Kailash Vajpeyi (IAST Kailāśa Vājapeyī 11 November 1936 – 1 April 2015) was an Indian poet, writer, and lyricist who chiefly wrote Hindi language poems throughout his literary career. He wrote more than 28 books, including one of his publications Hawa Mein Hastakshar which translates to "signature in the air" for which he was awarded a literary honour Sahitya Akademi Award in 2009. The University of Lucknow awarded him Vachaspati (Lord of speech) title in recognition of his contribution to Hindi literature.

==Early life==
Vajpeyi was born in Hamirpur, Uttar Pradesh. He did his PhD degree in Hindi. He was initially working as a journalist and worked for different magazines. He used to teach at Shivaji College of the University of Delhi and continued until he retired in 2004. From 2008 to 2013, he served at General Council of Sahitya Akademi for five years. When he was studying at the University of Lucknow, he associated himself with Chaitanya Mahaprabhu's bhakti movement, vedas and Jayadeva's writings. Later he went to Puducherry where he created a documentary on an Indian philosopher Sri Aurobindo.

==Literary career==
Vajpeyi began his career writing articles for magazines as a journalist, and later wrote poems on politics through his publications such as "Sankranta" in 1964, "Teesra Andhera", and "Dehant se Hatkar". His poetic work was primarily focused on political systems, mysticism, tradition and spirituality. During his last days, his poetry was themed on "death". He criticised the first prime minister of India Jawaharlal Nehru in his poem titled "Rajdhani". He wrote eponymous poems during 1970s. One of his poems was banned by the government of India for its controversial lines, stating to sing a new national anthem. Vajpeyi's prominent literal work revolved around Sufi devotional poems and sankrant. Some of his essays were translated in multiple foreign languages, including English, German and Spanish.

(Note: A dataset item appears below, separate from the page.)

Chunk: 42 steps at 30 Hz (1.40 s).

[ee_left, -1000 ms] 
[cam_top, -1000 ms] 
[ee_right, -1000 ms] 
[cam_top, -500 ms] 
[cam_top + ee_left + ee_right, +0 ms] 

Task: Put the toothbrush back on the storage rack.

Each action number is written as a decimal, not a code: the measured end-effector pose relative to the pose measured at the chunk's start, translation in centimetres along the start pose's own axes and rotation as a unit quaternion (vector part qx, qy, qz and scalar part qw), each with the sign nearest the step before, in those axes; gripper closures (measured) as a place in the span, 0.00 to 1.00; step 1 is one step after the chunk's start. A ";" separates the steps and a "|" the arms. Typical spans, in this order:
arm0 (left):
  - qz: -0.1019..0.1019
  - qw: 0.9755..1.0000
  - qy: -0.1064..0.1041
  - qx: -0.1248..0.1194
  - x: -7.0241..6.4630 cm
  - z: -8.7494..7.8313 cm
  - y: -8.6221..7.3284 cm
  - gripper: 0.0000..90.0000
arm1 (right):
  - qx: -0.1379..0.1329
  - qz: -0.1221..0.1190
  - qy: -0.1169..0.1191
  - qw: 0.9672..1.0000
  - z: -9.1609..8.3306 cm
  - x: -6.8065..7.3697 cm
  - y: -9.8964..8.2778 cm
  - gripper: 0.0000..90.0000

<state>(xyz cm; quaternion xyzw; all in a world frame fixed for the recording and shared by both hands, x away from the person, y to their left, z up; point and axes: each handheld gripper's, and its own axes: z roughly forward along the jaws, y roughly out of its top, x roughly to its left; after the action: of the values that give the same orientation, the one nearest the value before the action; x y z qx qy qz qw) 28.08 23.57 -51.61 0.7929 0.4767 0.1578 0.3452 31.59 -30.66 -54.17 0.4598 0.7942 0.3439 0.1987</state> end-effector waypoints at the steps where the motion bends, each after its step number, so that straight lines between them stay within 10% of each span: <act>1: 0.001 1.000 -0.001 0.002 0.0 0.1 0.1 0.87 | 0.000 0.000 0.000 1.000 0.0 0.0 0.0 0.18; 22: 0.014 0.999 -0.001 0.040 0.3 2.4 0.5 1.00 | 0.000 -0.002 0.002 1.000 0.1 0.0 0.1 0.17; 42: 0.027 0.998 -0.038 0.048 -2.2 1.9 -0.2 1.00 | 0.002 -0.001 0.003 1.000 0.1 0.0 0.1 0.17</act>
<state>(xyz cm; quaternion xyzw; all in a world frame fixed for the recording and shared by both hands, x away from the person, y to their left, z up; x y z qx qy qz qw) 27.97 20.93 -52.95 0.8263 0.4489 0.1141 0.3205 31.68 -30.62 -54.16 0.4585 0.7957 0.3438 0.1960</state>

After he wrote some critic poems he went to Mexico and Dallas. He returned to India in 1980s with a new field of poetry and started writing about Hindu saints, musicians and with the theoretical aspects of a subject such as Jain-Buddhism, advaita vedanta, hinayana, and Sufi philosophy. His poem Rajdhani remained the subject of a dispute among the parliament members that sparked a controversy in the parliament, and later the federal government banned his numerous poems, including "Rajdhani". It is believed his poetic style was changed after visiting the U.S. He was influenced by the different mysticism and philosophical literature such as Zen Buddhism, Sufism and Vedanta. He was also involved in writing anti-establishment poetry and lyrics, and later changed his initial poetic views citing "poetry make nothing happen, it is a signature in the wind."

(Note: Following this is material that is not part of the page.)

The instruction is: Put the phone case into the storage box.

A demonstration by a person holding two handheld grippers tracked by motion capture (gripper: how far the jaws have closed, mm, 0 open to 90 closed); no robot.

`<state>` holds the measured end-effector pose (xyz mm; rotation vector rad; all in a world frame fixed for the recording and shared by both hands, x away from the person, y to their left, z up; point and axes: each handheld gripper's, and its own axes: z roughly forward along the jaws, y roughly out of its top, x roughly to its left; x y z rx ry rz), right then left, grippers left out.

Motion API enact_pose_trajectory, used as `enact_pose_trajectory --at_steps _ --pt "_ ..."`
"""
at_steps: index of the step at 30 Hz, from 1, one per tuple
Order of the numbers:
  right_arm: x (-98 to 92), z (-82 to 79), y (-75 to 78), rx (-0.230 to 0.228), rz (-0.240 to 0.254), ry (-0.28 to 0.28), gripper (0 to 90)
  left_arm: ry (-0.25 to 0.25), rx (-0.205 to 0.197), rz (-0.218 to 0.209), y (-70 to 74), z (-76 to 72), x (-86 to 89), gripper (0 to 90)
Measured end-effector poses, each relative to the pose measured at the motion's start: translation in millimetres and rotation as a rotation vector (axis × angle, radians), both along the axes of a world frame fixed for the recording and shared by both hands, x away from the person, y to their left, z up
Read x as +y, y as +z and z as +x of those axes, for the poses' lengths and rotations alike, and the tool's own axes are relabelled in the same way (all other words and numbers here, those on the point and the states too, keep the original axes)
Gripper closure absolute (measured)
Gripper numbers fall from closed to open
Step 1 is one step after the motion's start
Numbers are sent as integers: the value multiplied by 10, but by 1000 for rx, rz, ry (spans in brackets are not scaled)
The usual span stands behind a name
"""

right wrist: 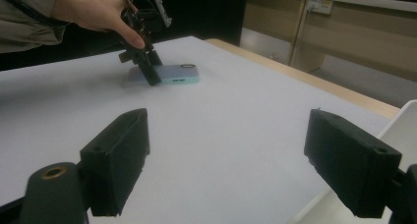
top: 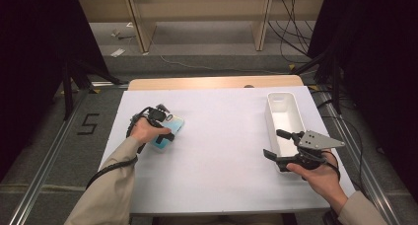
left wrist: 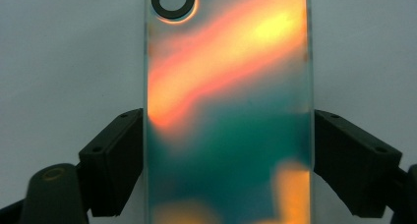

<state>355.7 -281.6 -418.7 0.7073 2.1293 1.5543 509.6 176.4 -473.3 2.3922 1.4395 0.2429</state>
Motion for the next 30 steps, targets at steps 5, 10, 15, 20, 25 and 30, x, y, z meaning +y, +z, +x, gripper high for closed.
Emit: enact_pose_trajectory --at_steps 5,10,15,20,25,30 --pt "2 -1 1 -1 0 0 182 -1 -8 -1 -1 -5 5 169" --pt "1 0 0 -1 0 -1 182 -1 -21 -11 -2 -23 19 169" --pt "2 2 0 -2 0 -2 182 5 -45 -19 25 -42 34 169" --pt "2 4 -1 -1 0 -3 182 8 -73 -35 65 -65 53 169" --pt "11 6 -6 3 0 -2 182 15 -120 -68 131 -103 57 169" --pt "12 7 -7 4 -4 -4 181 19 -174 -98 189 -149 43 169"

==Awards and recognitions==
Vajpeyi was the recipient of numerous literary awards and honours, including Sahitya Akademi Award, S.S. Millennium Award, Vyas Samman, the World Hindi Literature Award, and Human Care Trust Award in recognition of his contribution to the Hindi and Indic literature (English).

==Death==
In April 2015 he suffered from degenerative disease and was subsequently admitted to a hospital. He died at Max Healthcare on 1 April 2015 of heart attack.

== Bibliography ==
- Vajpeyi, Kailash (1967). "Dehānta se haṭakara"
- Vajpeyi, Kailash (1972). "Tīsaraā an̐dherā"
- Vajpeyi, Kailash (1978). "Beyond the Self: Poems"
- Vajpeyi, Kailash (1979). "Visions & Myths: Contemporary Hindi Poetry"
- Vajpeyi, Kailash (1984). "Indian Horizons, Volume 33"
- Vajpeyi, Kailash (1998). "An Anthology of Modern Hindi Poetry"
- Vajpeyi, Kailash (2005). "Havā meṃ hastākshara"
- Vajpeyi, Kailash (2006). "Shabd sansar"
- Vajpeyi, Kailash (2006). "Pr̥thvī kā kr̥shṇapaksha"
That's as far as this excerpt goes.